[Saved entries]
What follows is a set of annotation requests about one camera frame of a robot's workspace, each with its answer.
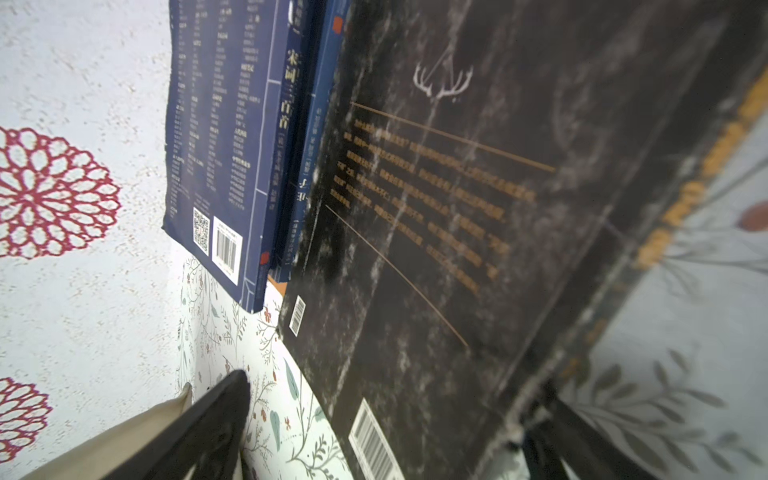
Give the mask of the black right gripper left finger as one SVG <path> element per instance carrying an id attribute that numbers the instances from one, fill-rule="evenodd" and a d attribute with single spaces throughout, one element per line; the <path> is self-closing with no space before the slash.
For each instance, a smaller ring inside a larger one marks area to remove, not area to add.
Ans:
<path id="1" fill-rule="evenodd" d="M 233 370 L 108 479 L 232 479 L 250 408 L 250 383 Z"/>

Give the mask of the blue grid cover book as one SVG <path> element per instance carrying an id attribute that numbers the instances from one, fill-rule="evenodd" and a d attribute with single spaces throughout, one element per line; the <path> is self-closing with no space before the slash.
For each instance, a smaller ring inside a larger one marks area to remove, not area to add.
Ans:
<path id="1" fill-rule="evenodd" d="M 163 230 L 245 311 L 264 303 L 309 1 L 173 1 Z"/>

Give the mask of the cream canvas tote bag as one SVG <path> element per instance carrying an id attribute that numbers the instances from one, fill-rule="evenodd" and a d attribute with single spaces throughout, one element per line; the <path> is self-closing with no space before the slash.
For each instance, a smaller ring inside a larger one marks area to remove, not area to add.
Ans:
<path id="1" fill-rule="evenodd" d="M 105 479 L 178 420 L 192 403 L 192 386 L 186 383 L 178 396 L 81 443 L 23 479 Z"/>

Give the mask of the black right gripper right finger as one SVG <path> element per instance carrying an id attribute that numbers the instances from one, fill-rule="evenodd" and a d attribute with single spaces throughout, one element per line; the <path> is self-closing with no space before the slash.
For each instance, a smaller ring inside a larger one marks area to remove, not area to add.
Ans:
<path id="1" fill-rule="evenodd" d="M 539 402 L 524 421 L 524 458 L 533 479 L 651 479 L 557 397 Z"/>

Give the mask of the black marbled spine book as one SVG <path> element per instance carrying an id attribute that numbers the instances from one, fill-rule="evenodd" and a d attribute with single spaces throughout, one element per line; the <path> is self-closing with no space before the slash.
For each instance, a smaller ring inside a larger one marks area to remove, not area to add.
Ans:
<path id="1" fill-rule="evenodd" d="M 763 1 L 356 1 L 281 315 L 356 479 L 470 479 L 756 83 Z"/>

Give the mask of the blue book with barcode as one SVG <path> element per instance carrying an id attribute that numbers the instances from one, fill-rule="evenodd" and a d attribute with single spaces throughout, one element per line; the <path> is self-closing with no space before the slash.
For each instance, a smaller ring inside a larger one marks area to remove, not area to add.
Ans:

Assignment – Scan the records for lines that hold "book", and reproduce each one you find.

Task solution –
Give the mask of the blue grid cover book as one SVG <path> element per instance carrying an id attribute that numbers the instances from one, fill-rule="evenodd" and a d attribute with single spaces throughout, one element per line; the <path> is self-closing with no space before the slash.
Give the mask of the black marbled spine book as one SVG <path> element per instance carrying an id attribute that numbers the instances from one, fill-rule="evenodd" and a d attribute with single spaces throughout, one element per line; the <path> is self-closing with no space before the slash.
Give the mask of the blue book with barcode as one SVG <path> element per instance carrying an id attribute that numbers the instances from one, fill-rule="evenodd" and a d attribute with single spaces throughout, one element per line; the <path> is self-closing with no space before the slash.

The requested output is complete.